# About this task:
Once you reach the line that holds "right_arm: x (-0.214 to" in the listing below, output it and every line after it through the line that holds "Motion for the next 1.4", word for word.
##### Data shown #####
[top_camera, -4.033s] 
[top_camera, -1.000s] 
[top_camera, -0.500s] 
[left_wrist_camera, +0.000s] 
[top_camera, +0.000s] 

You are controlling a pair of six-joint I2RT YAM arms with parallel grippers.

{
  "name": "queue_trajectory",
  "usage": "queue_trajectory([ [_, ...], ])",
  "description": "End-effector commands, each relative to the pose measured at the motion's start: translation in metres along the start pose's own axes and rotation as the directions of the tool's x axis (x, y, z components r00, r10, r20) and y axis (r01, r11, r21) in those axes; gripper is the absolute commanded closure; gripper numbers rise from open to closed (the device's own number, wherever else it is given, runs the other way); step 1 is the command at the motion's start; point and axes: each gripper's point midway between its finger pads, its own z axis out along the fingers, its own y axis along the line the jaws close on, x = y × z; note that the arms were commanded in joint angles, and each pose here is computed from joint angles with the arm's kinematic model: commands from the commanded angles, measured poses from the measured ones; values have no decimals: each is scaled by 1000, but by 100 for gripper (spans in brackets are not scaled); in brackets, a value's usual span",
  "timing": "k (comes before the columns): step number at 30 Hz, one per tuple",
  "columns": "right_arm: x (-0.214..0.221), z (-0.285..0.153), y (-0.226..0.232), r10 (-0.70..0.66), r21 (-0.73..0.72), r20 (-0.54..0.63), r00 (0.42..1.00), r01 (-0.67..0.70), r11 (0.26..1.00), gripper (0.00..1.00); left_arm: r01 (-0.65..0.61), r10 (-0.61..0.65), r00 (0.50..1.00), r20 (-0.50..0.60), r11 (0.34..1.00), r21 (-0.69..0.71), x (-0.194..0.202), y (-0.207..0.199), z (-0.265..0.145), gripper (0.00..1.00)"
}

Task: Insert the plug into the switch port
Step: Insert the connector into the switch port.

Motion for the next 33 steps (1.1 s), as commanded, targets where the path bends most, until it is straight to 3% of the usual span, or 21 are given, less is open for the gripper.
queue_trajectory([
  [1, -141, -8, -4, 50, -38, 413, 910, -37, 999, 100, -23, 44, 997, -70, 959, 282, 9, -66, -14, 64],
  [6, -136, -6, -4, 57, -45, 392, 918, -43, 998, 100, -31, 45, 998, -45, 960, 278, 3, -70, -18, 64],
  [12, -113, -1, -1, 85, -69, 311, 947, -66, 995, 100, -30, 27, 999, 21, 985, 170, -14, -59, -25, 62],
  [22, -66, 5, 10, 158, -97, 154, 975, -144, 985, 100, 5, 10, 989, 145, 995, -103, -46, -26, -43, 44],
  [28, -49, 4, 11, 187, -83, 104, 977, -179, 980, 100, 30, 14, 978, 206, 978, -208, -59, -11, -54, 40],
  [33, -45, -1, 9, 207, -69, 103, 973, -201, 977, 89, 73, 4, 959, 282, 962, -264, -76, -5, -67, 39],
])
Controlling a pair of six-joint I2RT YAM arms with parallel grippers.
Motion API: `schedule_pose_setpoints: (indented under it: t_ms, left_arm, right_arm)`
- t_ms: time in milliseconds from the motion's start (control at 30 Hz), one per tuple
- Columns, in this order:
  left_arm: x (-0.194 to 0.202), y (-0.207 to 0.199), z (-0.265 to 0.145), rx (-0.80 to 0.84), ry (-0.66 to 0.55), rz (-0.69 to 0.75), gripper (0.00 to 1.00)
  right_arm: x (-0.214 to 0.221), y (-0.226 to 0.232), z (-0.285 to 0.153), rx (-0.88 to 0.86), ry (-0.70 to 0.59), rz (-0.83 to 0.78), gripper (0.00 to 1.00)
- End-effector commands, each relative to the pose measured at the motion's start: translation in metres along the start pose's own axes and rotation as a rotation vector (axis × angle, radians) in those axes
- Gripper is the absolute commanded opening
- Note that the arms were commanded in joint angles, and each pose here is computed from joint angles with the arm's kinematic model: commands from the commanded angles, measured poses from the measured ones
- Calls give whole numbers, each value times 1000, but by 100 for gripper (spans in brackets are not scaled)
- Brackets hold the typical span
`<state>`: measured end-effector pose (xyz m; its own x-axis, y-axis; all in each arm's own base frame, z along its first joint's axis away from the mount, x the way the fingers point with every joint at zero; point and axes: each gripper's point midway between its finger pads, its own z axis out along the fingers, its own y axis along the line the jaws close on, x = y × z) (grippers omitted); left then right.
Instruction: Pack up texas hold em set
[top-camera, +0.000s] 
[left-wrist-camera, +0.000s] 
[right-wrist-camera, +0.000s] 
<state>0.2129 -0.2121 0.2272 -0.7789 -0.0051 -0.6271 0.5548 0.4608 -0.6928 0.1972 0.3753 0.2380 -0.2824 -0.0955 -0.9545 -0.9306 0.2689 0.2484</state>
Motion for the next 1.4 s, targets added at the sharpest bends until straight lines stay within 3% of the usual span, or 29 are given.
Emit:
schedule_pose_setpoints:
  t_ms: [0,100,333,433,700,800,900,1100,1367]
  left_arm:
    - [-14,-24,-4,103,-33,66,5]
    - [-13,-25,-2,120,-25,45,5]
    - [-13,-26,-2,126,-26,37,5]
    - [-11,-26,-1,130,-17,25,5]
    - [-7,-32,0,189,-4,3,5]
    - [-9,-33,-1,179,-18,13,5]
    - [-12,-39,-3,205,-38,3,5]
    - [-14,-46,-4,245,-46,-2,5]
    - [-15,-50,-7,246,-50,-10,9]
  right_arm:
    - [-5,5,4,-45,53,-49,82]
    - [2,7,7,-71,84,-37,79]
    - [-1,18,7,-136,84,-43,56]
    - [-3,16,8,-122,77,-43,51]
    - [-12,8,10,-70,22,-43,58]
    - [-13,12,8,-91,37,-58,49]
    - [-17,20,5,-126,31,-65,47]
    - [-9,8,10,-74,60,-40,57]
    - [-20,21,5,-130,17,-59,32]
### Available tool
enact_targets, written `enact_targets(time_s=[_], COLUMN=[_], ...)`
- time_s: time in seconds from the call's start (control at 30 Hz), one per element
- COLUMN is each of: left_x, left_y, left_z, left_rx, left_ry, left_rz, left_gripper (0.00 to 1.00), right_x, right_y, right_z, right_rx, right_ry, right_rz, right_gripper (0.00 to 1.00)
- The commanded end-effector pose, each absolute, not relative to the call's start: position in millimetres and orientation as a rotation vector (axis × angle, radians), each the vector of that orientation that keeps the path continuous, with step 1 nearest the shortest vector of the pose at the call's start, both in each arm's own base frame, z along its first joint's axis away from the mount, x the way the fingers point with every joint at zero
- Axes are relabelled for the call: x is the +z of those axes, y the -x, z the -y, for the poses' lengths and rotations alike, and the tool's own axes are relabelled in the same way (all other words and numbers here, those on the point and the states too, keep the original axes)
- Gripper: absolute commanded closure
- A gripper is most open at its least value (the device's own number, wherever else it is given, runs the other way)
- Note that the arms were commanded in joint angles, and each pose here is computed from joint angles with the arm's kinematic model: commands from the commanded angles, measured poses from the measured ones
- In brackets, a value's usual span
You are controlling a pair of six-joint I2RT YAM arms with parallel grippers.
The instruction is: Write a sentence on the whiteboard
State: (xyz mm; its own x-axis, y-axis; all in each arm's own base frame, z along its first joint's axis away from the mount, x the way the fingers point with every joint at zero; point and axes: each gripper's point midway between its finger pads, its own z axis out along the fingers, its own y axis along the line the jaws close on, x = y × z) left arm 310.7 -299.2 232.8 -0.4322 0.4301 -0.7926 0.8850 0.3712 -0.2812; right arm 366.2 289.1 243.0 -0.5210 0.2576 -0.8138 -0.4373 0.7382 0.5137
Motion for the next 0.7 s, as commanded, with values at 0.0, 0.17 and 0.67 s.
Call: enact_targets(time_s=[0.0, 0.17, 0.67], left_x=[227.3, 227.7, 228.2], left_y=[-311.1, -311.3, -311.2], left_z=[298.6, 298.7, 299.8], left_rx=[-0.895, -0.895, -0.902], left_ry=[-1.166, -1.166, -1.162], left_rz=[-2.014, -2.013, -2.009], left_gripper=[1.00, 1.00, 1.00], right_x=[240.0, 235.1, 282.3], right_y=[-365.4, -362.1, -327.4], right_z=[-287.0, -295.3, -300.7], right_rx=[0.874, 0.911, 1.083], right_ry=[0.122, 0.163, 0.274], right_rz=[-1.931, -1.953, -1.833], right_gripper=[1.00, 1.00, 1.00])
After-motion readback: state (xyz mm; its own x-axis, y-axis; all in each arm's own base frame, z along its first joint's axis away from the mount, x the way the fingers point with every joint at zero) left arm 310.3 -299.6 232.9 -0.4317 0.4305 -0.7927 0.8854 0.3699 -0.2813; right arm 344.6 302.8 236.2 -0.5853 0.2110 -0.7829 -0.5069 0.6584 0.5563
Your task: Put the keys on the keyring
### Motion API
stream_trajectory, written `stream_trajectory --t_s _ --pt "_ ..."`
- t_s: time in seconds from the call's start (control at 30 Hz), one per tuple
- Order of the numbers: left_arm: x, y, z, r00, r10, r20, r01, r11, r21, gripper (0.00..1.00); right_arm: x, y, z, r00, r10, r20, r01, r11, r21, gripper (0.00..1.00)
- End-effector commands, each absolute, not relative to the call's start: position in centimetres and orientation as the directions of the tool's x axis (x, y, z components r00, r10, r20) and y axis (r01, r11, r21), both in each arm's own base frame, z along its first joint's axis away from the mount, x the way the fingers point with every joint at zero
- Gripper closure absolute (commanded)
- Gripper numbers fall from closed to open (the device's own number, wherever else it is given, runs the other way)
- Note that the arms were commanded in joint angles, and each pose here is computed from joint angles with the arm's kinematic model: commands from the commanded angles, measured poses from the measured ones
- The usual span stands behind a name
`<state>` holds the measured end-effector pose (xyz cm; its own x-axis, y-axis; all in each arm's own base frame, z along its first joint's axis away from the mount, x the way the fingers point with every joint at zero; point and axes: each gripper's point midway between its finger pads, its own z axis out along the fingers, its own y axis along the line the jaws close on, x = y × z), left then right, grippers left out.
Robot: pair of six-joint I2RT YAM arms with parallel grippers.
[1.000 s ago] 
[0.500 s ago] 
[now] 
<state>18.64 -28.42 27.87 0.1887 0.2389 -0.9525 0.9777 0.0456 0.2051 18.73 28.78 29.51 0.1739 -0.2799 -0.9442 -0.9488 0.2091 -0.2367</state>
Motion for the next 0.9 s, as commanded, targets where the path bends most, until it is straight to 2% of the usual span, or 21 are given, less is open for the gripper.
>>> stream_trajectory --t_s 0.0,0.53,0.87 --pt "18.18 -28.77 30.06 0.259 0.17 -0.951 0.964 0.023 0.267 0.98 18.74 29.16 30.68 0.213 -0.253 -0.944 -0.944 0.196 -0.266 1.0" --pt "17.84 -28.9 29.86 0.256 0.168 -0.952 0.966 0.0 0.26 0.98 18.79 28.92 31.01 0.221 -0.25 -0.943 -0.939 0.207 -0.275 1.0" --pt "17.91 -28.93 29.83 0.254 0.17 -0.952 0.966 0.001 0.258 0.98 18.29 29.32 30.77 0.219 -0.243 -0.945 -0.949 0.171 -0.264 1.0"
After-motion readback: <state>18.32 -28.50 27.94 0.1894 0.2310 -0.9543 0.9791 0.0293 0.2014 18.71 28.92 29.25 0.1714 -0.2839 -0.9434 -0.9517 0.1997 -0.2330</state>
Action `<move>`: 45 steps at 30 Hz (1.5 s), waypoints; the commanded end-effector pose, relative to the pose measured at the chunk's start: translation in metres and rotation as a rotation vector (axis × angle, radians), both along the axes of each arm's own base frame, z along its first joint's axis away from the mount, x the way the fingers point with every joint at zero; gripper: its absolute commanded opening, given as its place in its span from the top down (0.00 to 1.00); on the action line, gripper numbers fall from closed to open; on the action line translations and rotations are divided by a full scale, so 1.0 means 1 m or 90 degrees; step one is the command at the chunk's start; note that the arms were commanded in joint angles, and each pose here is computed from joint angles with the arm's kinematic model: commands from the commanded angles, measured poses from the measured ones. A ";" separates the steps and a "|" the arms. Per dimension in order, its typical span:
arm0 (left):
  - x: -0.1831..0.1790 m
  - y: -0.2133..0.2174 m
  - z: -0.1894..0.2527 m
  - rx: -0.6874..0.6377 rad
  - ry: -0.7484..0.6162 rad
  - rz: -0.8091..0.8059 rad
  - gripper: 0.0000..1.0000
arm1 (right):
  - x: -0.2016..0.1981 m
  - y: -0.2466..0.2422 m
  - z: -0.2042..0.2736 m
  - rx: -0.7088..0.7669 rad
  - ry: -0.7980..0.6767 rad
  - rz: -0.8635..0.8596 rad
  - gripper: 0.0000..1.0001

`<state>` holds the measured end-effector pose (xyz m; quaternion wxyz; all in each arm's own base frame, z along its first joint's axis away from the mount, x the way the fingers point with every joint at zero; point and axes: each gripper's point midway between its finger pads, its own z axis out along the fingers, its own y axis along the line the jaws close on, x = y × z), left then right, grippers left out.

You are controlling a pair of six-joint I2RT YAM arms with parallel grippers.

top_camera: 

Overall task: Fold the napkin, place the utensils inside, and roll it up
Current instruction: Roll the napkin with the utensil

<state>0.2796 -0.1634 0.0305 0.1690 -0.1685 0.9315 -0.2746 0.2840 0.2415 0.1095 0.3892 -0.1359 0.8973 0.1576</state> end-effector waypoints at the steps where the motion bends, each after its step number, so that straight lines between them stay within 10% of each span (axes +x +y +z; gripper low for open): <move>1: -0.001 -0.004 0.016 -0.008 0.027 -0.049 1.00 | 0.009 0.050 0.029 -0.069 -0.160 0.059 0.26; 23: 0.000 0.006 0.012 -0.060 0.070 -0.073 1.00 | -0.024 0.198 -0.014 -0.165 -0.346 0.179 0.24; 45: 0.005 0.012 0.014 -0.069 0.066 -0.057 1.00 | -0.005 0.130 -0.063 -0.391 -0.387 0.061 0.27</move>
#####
# Answer to this task:
  right_arm: x (-0.214 to 0.221), y (-0.226 to 0.232), z (-0.285 to 0.153), rx (-0.88 to 0.86), ry (-0.70 to 0.59), rz (-0.83 to 0.78), gripper (0.00 to 1.00)
- End-effector commands, each relative to the pose measured at the motion's start: translation in metres along the start pose's own axes and rotation as a rotation vector (axis × angle, radians) in those axes
- Gripper is the absolute commanded opening
- Note that the arms were commanded in joint angles, and each pose here is computed from joint angles with the arm's kinematic model: commands from the commanded angles, measured poses from the measured ones
- Calls give whole numbers, each value times 1000, but by 100 for gripper (spans in brackets are not scaled)
- Brackets hold the typical span
`<state>`: measured end-effector pose (xyz m; its own x-axis, y-axis; all in each arm's own base frame, z along its first joint's axis away from the mount, x the way the fingers point with every joint at zero; point and axes: each gripper's point midway between its finger pads, its own z axis out along the fingers, its own y axis along the line the jaws close on, x = y × z) (grippers omitted); left then right.
Instruction: Pack up texas hold em set
[top-camera, +0.000s] 
[left-wrist-camera, +0.000s] 
[right-wrist-camera, +0.000s] 
<state>0.2129 -0.2121 0.2272 -0.7789 -0.0051 -0.6271 0.5548 0.4608 -0.6928 0.1972 0.3753 0.2380 -0.2824 -0.0955 -0.9545 -0.9306 0.2689 0.2484</state>
Motion for the next 1.4 s, targets added at the sharpest bends until straight lines stay within 3% of the usual span, or 29 are given.

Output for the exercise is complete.